[[ STUDY MATERIAL open ]]

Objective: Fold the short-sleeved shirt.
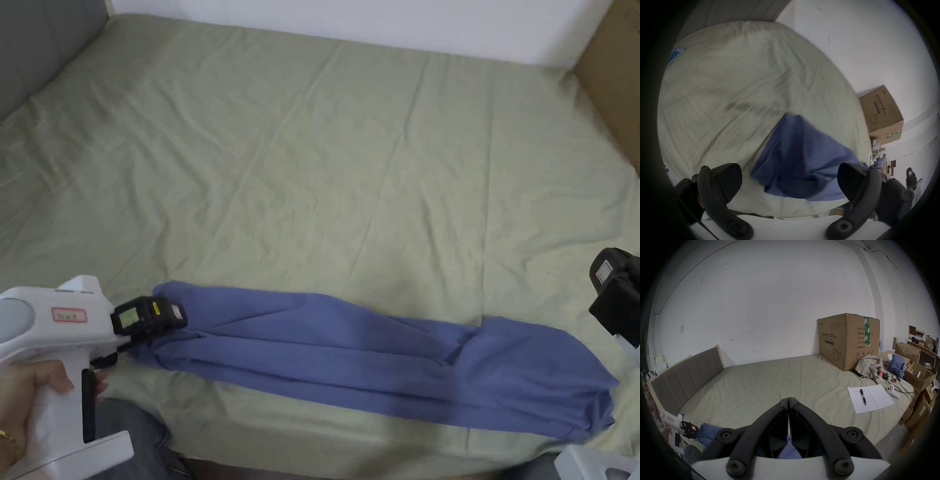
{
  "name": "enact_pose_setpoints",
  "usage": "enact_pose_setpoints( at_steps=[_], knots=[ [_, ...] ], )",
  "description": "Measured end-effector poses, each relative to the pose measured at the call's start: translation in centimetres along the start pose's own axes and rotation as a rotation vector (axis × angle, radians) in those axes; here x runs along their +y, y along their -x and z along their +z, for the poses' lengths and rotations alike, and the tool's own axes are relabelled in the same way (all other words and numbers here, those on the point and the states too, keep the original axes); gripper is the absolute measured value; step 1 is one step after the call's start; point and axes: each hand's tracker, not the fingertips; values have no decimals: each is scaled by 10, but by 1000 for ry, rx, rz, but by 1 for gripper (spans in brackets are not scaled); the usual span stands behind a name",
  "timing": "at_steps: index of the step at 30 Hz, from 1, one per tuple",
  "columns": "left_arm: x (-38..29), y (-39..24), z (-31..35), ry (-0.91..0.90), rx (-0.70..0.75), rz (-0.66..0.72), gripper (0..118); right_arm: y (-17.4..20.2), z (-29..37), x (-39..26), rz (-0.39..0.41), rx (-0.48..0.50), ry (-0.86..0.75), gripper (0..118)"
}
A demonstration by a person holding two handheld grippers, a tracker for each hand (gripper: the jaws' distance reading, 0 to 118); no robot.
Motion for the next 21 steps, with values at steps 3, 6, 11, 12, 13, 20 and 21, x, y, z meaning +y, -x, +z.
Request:
enact_pose_setpoints(
  at_steps=[3, 6, 11, 12, 13, 20, 21],
  knots=[
    [-5, -6, 2, 25, -36, 49, 116, 1, -4, 0, 4, -5, 13, 0],
    [-2, -13, 8, 5, -81, 60, 76, 4, -8, 0, 10, -2, 20, 0],
    [2, -21, -1, 25, 33, 28, 15, 9, -12, -3, 7, 14, 35, 0],
    [2, -28, 4, 18, 52, 28, 13, 11, -11, -3, 9, 18, 35, 0],
    [1, -33, 9, 14, 65, 27, 13, 12, -10, -3, 13, 21, 37, 0],
    [-31, -167, 91, -235, 91, -509, 12, 5, -3, -1, 12, 22, 22, 0],
    [-39, -186, 98, -208, 5, -476, 12, 3, 0, -1, 6, 19, 14, 0]
  ],
)
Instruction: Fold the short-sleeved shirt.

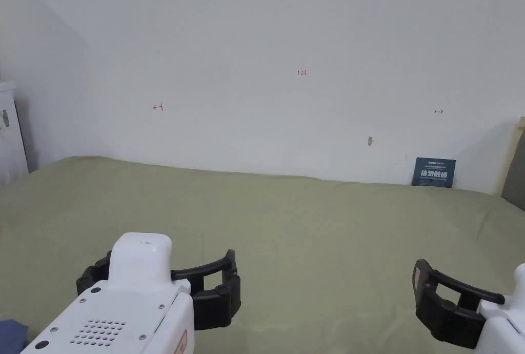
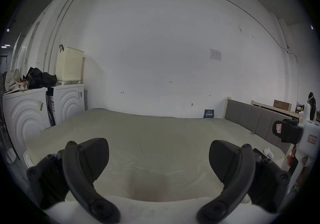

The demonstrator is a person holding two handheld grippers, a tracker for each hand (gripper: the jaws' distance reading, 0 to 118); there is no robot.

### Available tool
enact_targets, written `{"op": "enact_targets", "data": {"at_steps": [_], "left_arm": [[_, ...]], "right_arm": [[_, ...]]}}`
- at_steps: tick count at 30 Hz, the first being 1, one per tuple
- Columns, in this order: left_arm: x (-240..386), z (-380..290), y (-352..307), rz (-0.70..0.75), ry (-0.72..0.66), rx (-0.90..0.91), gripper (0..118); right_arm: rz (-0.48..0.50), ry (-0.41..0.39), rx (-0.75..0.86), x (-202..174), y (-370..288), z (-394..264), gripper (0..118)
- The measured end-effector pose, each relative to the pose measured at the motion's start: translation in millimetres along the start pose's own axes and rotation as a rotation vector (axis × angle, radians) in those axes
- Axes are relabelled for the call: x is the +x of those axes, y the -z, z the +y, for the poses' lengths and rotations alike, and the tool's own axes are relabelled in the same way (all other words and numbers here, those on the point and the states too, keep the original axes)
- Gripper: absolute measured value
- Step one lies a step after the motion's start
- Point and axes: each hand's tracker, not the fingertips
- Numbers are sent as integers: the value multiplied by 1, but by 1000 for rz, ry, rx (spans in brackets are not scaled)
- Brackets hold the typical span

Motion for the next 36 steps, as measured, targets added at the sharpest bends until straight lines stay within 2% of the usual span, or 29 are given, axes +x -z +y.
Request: {"op": "enact_targets", "data": {"at_steps": [7,12,16,22,28,36], "left_arm": [[-2,2,1,-5,-26,-2,118],[0,2,1,-13,-24,-4,118],[3,2,2,-7,-7,-17,118],[5,3,3,-18,-10,-16,118],[3,10,3,-12,-11,-5,118],[3,13,2,-15,-17,-1,118]], "right_arm": [[49,13,-5,-6,-3,5,118],[34,138,-33,-2,3,8,118],[64,171,-121,3,5,7,118],[17,103,-111,-2,5,14,118],[15,109,-132,-3,7,34,118],[35,60,-181,-13,4,41,118]]}}
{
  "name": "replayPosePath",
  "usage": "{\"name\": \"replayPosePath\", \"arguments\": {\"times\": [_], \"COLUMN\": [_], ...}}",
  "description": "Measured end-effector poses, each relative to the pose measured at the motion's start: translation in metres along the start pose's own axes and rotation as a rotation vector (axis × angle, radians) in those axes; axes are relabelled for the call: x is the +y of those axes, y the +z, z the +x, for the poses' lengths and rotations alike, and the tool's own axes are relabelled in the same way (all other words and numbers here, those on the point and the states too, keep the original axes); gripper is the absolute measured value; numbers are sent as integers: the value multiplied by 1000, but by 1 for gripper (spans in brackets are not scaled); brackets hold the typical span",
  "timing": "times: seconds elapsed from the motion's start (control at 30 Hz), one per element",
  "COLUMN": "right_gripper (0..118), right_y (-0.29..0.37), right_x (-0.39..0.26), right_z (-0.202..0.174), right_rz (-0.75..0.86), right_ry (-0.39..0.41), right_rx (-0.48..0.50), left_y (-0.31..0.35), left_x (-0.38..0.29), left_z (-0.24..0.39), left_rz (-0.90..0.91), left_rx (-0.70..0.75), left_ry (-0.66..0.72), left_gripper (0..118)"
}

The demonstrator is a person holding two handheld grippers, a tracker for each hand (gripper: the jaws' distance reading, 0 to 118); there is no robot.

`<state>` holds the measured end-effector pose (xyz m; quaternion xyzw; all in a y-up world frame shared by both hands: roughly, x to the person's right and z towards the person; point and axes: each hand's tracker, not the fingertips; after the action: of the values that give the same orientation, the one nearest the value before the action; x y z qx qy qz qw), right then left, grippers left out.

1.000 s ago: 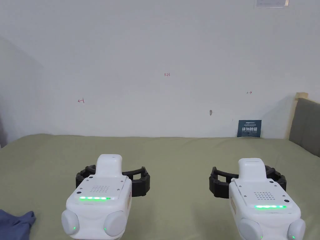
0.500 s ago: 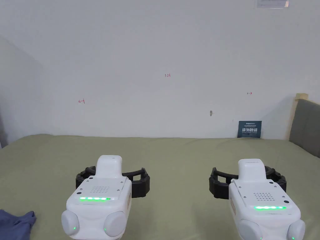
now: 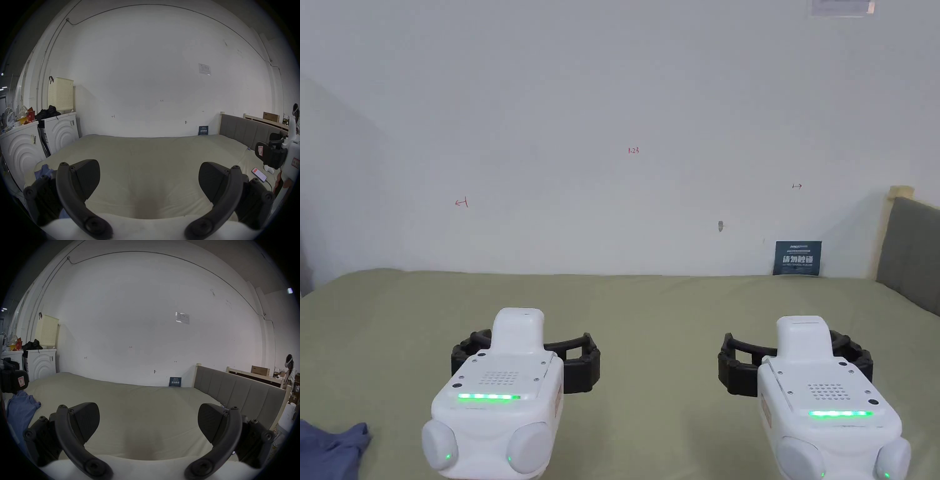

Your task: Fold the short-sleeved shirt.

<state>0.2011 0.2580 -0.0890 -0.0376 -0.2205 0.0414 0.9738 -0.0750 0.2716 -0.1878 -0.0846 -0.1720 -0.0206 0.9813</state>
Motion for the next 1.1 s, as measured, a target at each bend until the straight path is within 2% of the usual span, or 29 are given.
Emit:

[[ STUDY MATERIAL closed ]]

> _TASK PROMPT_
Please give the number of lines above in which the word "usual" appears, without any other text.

> _SOLVED EXERCISE_
3